L’ancienne gloire du football algérien, Chaâbane Merzekane, a partagé son point de vue sur la CAN 2025 dans un entretien avec La Gazette du Fennec. L’ex-défenseur des Fennecs, qui a disputé quatre éditions du tournoi (1980, 1982, 1986 et 1988), a analysé le tirage au sort de l’Algérie, les défis de Vladimir Petkovic et le contexte général de la compétition.
Concernant le groupe de l’Algérie, Merzekane estime que « toutes les équipes se valent à ce niveau ». Il insiste sur l’importance d’un bon départ face au Soudan, un adversaire souvent sous-estimé.

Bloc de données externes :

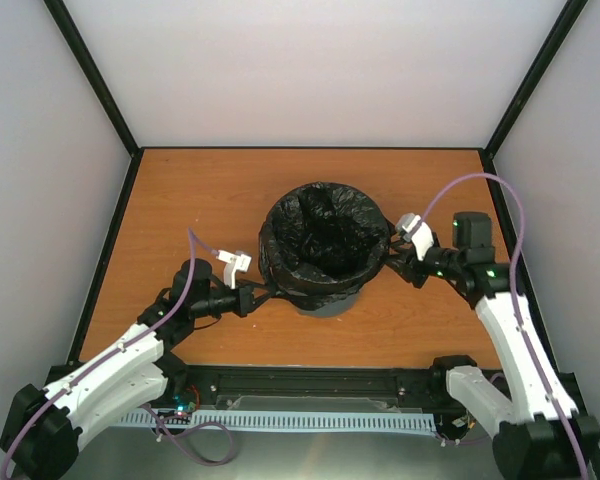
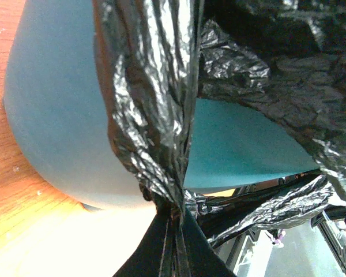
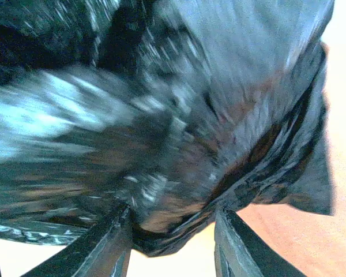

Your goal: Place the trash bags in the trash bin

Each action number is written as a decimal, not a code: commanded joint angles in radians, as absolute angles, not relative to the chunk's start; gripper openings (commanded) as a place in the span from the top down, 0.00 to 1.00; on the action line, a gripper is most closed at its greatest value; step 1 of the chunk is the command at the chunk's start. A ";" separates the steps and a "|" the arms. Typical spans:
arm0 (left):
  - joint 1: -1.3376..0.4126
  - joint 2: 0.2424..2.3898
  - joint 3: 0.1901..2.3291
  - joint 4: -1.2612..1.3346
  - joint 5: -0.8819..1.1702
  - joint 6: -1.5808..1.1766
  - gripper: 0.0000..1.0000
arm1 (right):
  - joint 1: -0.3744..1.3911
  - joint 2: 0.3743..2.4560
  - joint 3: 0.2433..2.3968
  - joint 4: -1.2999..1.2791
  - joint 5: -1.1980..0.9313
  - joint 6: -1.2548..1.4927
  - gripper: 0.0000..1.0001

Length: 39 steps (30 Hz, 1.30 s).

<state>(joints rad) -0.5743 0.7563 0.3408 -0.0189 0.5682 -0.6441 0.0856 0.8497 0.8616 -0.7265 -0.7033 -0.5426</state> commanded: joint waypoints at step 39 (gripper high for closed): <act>-0.575 0.863 0.513 -0.119 0.367 -0.522 0.99 | -0.034 1.245 1.006 -0.660 -0.839 -0.246 0.35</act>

“Il faut toujours bien commencer une compétition. Cela permet d’être plus serein et de mettre la pression sur les autres”, explique-t-il, rappelant que la CAN est souvent imprévisible.
Merzekane note aussi une différence majeure entre la génération actuelle et celle des années 80 : la majorité des joueurs évoluent en Europe, ce qui peut parfois compliquer leur adaptation en sélection. Toutefois, il reconnaît que l’Algérie possède l’un des meilleurs effectifs du continent.
Concernant Vladimir Petkovic, il estime qu’il serait injuste de juger un entraîneur uniquement sur une CAN, mais reconnaît que c’est un premier test crucial pour lui, surtout sans expérience en Afrique. Il pense cependant que l’intégration de jeunes talents pourrait stabiliser l’équipe.
Sur la question de la Coupe du Monde 2026, il insiste que l’Algérie doit viser haut dans les deux compétitions :
« On est l’Algérie, on ne doit pas participer juste pour participer », affirme-t-il.
Enfin, il ne pense pas que les tensions politiques entre l’Algérie et le Maroc auront un impact sur le tournoi. Il se souvient que lors de la CAN 1988, disputée au Maroc, les supporters marocains avaient soutenu l’Algérie.
“Je pense que les Marocains supporteront l’Algérie. Il faut laisser la politique de côté”, conclut-il.
Quant à son favori pour la CAN 2025, il reste catégorique :
“Mon unique favori, c’est l’Algérie”.